_WHAT TO PRODUCE_: Repeat the stretch of entries below from the line with "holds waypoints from" through the line with "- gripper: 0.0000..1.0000". Include both ends and add nothing.

_EXCERPTED RECORDS_:
Segment Open

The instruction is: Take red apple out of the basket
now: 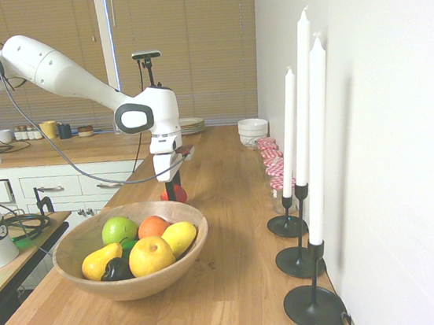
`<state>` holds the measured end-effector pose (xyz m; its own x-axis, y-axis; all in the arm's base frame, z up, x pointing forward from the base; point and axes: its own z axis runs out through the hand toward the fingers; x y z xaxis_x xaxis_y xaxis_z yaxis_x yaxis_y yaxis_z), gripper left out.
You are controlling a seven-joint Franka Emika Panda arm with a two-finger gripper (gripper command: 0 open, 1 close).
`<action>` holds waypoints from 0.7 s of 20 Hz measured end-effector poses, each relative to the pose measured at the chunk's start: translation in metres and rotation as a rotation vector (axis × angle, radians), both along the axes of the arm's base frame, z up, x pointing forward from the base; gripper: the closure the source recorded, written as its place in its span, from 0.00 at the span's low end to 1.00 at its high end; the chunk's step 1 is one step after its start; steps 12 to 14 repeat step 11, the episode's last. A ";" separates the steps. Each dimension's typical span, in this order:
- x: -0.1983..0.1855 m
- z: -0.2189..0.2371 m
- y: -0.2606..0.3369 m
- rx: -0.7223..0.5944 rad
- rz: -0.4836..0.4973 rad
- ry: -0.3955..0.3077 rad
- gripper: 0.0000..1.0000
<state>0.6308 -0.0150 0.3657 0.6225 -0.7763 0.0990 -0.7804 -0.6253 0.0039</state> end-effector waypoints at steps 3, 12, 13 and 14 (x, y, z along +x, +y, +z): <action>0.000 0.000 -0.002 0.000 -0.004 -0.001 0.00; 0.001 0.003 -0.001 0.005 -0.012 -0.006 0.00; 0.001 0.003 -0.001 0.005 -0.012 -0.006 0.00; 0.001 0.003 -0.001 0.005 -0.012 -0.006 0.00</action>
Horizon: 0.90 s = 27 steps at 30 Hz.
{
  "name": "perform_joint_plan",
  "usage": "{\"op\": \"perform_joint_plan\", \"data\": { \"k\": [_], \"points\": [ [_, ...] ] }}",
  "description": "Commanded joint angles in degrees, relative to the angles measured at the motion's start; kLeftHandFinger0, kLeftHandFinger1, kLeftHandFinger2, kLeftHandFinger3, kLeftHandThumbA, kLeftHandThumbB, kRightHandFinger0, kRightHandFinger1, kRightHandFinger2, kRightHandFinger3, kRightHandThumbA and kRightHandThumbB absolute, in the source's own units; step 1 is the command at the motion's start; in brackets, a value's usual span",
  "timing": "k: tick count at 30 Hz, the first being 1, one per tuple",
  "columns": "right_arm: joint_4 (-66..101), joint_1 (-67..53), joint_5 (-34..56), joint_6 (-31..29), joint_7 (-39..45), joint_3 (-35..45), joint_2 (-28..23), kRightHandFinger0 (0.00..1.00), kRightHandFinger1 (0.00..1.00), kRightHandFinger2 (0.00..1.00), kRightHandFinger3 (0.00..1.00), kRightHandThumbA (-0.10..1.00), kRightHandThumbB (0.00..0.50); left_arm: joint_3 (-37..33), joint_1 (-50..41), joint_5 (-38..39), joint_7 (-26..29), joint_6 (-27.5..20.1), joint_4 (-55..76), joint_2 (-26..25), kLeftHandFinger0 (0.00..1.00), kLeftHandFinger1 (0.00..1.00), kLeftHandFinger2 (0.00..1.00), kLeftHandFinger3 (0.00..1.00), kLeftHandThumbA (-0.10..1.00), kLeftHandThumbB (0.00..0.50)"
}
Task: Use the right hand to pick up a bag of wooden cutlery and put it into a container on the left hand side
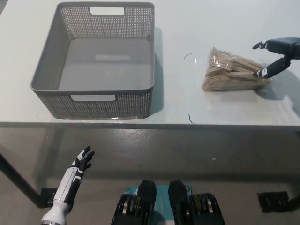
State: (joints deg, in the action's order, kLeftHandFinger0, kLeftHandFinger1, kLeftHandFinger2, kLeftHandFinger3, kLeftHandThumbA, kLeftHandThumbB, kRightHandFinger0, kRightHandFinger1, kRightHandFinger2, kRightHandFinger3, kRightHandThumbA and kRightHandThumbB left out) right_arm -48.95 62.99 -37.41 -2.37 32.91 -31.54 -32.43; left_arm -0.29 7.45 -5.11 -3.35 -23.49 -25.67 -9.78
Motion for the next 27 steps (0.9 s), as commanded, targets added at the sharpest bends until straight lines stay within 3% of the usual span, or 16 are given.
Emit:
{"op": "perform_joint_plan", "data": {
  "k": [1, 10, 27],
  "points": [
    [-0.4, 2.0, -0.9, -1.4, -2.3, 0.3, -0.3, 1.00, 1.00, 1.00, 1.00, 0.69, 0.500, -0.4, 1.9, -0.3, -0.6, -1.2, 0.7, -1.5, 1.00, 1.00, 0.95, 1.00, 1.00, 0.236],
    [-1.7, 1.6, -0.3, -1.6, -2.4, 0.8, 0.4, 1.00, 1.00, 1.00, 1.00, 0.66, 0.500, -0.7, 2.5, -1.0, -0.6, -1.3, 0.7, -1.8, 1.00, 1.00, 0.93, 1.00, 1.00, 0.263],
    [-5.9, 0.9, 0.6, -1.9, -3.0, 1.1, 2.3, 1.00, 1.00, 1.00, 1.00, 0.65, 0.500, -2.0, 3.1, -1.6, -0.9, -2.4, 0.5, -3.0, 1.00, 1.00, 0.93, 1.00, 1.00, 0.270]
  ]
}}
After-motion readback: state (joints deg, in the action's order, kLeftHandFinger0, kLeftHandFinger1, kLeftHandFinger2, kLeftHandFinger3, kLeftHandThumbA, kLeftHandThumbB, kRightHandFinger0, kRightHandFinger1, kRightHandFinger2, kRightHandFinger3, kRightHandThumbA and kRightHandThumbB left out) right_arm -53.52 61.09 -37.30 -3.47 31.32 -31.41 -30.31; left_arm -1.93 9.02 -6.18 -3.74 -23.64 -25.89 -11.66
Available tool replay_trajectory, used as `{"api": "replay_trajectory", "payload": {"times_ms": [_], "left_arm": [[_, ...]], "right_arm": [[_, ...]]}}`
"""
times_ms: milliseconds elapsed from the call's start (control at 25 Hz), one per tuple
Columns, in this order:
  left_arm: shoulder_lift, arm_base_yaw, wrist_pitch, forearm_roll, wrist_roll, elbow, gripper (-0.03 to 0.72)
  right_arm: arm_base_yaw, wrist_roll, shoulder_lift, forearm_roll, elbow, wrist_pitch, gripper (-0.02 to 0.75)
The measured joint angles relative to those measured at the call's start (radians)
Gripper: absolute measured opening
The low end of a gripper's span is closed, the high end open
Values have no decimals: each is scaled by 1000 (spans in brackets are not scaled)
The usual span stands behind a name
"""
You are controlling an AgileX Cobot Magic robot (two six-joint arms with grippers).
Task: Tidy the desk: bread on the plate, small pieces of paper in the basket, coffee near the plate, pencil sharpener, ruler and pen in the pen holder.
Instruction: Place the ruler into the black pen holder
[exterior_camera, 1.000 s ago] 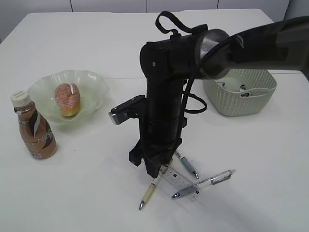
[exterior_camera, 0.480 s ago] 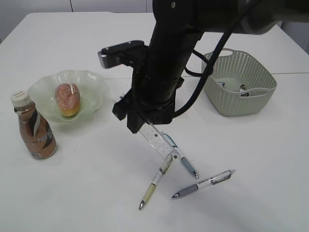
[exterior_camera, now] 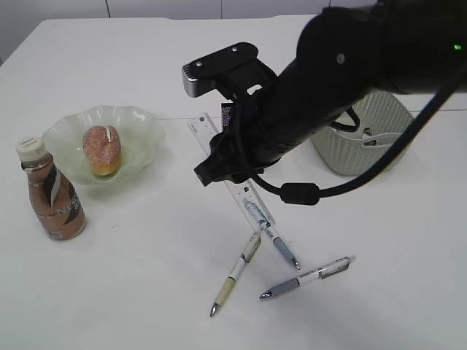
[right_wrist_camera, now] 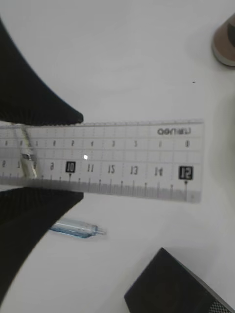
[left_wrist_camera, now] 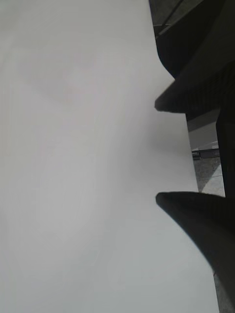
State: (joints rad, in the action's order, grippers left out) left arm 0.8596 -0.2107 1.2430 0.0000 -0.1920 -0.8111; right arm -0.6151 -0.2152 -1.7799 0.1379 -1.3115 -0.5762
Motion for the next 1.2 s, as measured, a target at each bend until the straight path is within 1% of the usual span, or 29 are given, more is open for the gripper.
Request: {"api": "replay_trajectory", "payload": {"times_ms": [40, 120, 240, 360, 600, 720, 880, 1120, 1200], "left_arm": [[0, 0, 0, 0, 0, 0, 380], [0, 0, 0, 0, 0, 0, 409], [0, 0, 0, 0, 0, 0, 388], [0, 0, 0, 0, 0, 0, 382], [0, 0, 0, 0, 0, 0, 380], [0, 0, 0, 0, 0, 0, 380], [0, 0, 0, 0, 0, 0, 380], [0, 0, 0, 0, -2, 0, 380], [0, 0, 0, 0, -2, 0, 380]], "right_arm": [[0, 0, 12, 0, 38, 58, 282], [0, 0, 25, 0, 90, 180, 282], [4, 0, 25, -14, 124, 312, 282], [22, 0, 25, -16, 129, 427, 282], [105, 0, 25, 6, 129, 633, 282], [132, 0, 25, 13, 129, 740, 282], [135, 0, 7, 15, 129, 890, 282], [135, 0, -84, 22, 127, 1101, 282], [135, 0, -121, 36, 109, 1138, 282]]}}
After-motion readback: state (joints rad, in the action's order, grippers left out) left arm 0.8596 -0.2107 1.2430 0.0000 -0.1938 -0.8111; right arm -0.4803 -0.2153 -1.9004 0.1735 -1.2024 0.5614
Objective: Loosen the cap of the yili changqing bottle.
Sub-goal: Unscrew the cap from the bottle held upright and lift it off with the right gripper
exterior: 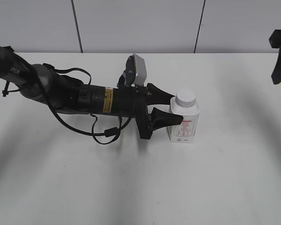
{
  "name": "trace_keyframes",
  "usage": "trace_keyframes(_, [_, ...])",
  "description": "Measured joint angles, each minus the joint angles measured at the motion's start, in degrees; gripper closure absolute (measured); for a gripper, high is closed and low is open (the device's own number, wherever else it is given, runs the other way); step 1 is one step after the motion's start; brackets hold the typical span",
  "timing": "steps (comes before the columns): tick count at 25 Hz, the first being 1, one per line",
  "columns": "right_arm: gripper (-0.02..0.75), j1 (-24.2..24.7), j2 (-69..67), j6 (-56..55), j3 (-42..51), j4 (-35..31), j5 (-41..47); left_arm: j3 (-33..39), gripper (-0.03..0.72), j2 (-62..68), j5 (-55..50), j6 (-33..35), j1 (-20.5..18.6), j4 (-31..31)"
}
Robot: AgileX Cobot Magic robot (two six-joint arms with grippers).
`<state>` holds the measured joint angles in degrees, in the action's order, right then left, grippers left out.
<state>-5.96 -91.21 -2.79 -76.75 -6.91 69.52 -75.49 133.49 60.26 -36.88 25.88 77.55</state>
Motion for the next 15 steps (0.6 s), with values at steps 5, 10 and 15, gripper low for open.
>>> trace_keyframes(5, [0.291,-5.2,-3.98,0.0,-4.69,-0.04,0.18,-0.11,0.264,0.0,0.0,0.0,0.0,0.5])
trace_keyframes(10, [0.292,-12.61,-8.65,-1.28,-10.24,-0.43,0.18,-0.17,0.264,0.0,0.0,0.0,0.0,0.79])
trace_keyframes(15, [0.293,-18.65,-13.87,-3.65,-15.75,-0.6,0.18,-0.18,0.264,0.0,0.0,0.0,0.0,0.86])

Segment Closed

_TASK RESPONSE_:
`<action>` holds waypoints from 0.7 s of 20 Hz measured end-effector poses, each relative to the pose measured at the chunk's start: translation in metres and rotation as a rotation vector (axis × angle, radians), both along the axes of the arm's base frame, z up, x pointing forward from the base; gripper: the closure the source recorded, written as its place in its span, from 0.00 at the span's low end to 1.00 at its high end; the chunk's step 1 is one step after its start; steps 12 to 14 repeat step 11, the episode's last. A ";" separates the steps. Each dimension's typical span, in this order:
- x: -0.1983..0.1855 m
- z: -0.2189..0.2371 m
- y: -0.2606..0.3369 m
- rx: -0.7223..0.5944 rad
- rz: -0.4836..0.4973 rad
- ry: -0.3955..0.3077 rad
- gripper: 0.0000..1.0000

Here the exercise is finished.